:: WORK ORDER ::
Retrieve each line that contains the word "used" from the entries below.

:: SUPPLIED INFORMATION ::

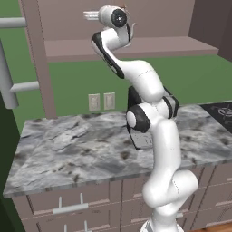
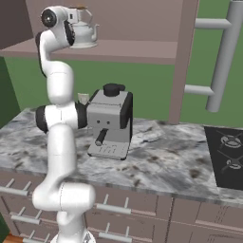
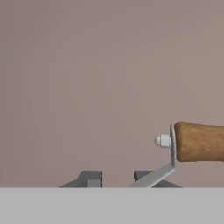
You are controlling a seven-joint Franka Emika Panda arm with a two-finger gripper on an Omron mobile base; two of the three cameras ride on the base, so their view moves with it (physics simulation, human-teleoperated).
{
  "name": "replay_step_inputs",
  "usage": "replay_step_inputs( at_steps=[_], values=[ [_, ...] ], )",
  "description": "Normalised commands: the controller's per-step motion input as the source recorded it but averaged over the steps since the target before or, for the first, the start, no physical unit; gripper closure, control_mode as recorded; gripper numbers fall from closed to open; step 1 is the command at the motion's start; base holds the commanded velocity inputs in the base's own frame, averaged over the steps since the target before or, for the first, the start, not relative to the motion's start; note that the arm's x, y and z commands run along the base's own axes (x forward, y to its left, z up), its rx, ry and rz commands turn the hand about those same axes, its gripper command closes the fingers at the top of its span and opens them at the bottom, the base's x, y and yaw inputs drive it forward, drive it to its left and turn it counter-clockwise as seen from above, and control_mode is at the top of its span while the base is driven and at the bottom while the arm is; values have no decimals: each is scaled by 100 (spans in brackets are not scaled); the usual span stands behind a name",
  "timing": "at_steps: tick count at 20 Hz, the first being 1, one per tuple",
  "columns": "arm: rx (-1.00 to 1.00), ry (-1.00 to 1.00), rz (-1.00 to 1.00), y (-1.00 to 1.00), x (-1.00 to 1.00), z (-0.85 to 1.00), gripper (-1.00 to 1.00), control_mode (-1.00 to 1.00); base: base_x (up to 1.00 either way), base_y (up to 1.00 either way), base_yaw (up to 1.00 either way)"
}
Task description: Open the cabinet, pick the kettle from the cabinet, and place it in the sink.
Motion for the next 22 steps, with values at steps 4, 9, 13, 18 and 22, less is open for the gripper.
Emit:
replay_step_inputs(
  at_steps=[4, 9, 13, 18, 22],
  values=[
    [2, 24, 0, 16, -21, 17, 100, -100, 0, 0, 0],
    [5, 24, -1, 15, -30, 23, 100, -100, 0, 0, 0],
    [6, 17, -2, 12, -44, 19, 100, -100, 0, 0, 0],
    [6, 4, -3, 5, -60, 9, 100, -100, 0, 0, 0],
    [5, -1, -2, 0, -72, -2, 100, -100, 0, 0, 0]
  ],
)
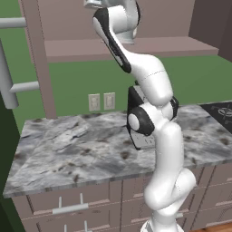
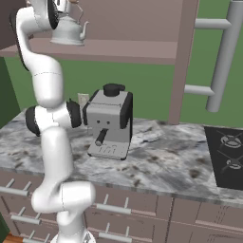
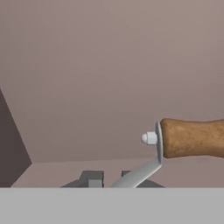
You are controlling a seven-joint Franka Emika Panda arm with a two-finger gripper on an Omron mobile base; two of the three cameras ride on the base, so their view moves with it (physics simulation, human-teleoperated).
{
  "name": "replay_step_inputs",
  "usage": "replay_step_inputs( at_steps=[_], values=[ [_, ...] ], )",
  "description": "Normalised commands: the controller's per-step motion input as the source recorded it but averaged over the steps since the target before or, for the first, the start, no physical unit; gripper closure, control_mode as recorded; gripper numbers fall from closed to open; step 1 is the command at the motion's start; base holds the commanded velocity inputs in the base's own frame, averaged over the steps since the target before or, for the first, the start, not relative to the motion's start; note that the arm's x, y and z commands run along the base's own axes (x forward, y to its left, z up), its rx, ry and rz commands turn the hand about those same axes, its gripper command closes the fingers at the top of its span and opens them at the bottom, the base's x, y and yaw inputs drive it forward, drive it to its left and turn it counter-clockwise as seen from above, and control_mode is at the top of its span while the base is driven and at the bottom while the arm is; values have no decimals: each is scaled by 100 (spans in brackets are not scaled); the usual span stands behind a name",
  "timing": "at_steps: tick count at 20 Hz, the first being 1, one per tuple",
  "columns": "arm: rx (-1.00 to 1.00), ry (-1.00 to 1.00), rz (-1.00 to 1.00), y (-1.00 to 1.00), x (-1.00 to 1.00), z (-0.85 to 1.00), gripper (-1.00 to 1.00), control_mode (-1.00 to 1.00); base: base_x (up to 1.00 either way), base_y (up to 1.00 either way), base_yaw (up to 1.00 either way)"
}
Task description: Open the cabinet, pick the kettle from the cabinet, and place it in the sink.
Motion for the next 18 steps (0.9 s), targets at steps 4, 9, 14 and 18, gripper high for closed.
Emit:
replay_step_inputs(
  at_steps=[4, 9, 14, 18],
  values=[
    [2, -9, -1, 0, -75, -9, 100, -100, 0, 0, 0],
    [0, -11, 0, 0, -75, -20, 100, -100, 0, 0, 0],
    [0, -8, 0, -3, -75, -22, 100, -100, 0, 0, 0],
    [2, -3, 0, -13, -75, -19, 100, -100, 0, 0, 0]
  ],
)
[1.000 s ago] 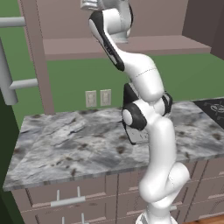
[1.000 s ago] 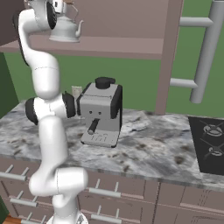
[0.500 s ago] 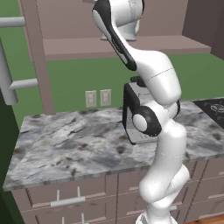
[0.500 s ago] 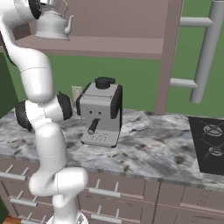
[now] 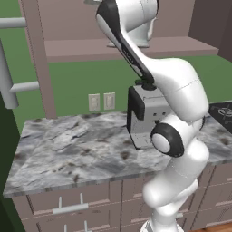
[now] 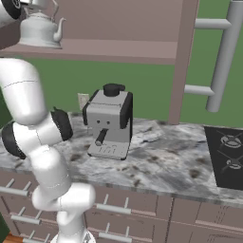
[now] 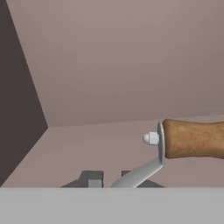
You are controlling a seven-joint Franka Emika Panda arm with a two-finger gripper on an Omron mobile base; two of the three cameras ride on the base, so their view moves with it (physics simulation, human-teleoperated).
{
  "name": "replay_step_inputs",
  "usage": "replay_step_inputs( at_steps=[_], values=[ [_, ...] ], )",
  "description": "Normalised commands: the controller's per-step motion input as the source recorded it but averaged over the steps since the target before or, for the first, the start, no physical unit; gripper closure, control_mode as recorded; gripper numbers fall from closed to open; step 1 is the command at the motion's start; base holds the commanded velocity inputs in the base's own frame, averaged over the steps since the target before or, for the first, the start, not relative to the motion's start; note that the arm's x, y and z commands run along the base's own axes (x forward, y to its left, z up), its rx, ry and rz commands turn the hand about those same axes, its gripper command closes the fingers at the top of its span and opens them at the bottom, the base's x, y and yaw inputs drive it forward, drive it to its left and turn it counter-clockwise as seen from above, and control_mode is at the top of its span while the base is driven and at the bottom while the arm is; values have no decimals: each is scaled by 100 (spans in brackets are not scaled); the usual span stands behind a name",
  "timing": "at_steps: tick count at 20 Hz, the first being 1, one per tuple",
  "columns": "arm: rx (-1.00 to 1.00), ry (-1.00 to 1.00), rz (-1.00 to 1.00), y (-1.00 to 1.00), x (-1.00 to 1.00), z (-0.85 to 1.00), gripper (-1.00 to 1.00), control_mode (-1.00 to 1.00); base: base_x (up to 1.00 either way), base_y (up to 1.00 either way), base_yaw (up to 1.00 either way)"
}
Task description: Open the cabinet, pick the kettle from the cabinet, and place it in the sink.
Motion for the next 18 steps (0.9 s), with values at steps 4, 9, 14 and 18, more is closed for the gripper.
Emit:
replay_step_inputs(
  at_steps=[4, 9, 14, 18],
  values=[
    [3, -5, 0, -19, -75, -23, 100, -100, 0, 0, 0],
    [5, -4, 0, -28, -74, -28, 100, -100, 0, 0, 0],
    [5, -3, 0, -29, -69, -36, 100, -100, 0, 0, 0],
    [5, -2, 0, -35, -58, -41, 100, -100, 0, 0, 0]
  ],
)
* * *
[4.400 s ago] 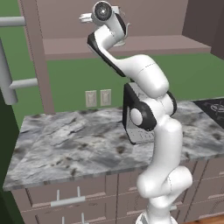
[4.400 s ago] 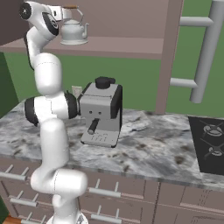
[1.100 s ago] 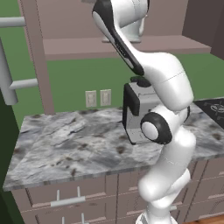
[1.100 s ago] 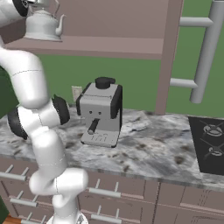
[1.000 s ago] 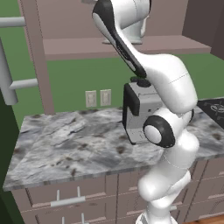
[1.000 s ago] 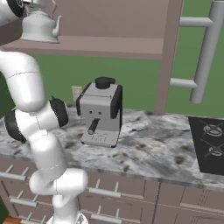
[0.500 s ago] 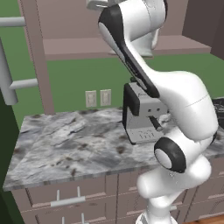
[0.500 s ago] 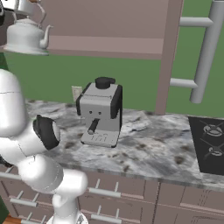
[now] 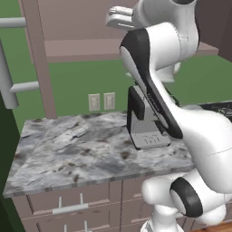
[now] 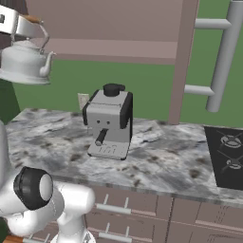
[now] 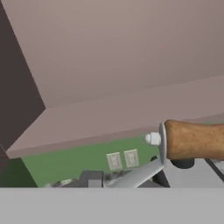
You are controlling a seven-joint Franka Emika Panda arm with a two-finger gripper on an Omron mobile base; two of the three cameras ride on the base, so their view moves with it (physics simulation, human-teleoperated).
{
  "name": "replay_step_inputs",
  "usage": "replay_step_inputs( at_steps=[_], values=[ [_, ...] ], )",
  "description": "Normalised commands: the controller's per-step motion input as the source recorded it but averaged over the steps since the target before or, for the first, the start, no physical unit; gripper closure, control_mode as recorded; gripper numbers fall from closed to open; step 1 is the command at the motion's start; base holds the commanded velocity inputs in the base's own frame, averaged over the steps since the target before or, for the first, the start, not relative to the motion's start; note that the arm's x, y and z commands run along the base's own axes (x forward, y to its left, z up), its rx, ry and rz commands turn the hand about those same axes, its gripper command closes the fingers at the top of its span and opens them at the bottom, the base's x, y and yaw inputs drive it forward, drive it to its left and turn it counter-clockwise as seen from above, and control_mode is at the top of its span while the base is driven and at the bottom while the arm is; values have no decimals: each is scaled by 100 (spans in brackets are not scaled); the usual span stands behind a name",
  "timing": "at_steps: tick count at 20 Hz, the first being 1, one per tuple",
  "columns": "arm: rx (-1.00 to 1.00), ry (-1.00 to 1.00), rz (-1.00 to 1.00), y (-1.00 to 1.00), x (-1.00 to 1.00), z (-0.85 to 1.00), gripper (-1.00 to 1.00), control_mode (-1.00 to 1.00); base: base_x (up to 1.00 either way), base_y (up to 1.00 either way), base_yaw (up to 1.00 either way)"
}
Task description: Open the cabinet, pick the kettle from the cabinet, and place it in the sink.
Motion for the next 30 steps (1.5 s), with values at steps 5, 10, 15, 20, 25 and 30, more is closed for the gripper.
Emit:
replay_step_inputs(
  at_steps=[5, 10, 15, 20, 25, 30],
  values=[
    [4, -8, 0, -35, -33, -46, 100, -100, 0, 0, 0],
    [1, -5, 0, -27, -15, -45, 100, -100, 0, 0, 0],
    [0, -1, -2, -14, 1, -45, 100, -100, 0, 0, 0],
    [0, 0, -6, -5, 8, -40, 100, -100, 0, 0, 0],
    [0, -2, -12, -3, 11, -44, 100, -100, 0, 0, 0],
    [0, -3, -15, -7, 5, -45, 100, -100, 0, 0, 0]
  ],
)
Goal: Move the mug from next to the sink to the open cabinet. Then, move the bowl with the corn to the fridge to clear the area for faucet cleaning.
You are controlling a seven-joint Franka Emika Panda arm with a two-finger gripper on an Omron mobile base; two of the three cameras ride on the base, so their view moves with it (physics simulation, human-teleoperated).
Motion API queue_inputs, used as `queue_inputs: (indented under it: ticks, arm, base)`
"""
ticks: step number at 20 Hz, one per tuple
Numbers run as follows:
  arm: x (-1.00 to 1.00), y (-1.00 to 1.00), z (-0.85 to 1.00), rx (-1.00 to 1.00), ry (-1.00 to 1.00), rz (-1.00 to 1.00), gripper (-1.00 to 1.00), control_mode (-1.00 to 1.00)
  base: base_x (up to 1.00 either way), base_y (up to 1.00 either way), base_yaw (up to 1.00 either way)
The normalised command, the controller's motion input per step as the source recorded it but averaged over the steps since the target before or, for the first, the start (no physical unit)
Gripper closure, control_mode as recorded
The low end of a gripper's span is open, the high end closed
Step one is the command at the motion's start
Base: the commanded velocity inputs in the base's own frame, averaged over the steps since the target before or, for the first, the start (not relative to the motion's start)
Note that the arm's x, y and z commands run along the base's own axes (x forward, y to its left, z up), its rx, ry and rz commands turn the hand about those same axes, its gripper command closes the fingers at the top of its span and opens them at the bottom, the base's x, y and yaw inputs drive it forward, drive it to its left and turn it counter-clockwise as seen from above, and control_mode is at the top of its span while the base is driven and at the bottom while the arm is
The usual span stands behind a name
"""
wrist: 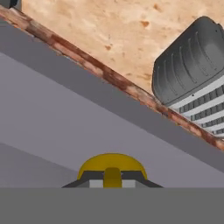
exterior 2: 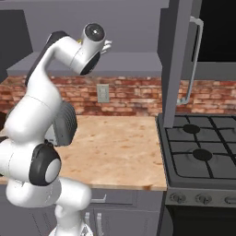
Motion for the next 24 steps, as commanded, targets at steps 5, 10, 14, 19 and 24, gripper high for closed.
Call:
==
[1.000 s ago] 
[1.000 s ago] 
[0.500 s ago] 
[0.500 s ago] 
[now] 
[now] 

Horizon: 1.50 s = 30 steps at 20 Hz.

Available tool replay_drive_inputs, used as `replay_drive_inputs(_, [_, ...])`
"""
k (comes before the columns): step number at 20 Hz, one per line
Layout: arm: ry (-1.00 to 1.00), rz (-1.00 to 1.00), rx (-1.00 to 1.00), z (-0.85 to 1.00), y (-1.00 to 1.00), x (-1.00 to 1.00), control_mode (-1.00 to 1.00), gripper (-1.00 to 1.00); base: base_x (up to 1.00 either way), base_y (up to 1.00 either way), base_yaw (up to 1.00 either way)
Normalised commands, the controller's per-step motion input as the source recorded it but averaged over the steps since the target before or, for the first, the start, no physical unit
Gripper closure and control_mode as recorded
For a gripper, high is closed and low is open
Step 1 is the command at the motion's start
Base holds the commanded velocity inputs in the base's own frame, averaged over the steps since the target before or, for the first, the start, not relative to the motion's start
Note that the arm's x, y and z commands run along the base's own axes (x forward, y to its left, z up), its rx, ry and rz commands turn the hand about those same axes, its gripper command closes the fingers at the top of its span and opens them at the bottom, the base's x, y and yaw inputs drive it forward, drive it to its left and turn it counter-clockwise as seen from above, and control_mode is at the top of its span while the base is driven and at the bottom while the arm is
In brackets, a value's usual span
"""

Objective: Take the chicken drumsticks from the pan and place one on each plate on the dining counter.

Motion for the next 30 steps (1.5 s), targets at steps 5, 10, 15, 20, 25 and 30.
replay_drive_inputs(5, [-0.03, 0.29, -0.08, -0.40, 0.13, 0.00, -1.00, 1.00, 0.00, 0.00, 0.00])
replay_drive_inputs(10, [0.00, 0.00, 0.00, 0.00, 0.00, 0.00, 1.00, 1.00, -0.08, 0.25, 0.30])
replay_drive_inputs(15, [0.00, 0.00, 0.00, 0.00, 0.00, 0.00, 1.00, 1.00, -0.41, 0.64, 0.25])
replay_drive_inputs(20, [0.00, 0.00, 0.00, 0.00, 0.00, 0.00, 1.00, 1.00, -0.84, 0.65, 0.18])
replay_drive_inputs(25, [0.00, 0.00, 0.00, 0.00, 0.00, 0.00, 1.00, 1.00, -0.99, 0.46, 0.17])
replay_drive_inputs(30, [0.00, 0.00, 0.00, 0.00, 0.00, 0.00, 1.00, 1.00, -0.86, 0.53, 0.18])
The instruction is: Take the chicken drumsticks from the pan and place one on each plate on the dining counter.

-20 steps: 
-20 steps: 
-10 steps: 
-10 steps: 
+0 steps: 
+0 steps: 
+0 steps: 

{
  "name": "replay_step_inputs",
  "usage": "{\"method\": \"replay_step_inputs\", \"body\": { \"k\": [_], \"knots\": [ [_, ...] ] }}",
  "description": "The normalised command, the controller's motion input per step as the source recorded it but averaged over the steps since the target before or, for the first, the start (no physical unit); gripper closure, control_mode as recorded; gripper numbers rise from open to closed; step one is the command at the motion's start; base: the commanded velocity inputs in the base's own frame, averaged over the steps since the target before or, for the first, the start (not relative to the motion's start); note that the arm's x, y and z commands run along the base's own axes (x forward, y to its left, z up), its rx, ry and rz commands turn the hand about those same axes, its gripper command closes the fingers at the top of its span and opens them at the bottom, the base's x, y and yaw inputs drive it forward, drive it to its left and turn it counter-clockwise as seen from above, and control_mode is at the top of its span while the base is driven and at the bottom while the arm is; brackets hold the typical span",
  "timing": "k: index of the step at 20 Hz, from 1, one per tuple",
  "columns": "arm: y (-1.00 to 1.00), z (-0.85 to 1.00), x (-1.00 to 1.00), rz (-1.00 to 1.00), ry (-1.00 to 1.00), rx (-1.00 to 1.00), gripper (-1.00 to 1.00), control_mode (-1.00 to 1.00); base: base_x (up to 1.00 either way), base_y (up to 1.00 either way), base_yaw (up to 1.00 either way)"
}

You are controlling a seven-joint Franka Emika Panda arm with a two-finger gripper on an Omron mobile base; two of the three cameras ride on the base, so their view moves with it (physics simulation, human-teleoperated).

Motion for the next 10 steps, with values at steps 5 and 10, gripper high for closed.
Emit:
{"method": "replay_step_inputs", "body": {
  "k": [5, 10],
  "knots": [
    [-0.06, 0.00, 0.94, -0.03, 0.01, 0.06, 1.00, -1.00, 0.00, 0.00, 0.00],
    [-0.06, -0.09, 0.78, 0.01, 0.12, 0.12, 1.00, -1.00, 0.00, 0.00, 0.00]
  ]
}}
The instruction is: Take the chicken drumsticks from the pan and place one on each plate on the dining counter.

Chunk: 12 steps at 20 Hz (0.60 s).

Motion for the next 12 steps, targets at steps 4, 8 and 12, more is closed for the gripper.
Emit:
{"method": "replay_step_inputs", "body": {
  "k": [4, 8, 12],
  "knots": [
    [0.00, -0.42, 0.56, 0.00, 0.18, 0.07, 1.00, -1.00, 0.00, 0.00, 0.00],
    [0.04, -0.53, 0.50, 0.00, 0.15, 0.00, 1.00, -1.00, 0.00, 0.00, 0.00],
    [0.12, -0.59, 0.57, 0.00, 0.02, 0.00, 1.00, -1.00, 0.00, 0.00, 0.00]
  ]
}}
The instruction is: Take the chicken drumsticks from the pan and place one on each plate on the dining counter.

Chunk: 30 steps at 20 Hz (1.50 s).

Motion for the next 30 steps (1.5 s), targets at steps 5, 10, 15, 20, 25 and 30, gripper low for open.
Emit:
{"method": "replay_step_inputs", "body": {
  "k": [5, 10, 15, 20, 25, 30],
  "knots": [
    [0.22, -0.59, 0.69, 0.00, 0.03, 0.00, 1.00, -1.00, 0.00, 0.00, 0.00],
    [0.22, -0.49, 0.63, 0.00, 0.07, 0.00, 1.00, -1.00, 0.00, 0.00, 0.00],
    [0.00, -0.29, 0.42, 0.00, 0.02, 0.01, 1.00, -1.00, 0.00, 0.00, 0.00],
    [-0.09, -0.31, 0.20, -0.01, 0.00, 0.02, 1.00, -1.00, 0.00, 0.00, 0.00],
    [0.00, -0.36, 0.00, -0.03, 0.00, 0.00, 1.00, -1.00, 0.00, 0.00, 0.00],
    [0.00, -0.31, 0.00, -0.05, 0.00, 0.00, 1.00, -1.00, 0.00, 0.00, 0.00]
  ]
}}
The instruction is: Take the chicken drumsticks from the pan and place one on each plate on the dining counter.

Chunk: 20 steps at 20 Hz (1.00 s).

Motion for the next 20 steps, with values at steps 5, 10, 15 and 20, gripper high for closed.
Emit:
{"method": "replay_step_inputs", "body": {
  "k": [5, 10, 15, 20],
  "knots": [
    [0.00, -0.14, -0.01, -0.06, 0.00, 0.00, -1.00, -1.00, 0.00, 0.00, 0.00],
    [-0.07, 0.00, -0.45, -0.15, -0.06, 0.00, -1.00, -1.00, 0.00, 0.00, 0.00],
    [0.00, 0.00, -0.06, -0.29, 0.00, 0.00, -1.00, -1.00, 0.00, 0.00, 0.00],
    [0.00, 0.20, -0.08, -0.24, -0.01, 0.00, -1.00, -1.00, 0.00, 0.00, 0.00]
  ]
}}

:: EXPECTED OUTPUT ::
Motion API queue_inputs, used as `queue_inputs: (indented under it: ticks, arm, base)`
Available tool replay_drive_inputs, used as `replay_drive_inputs(_, [_, ...])`

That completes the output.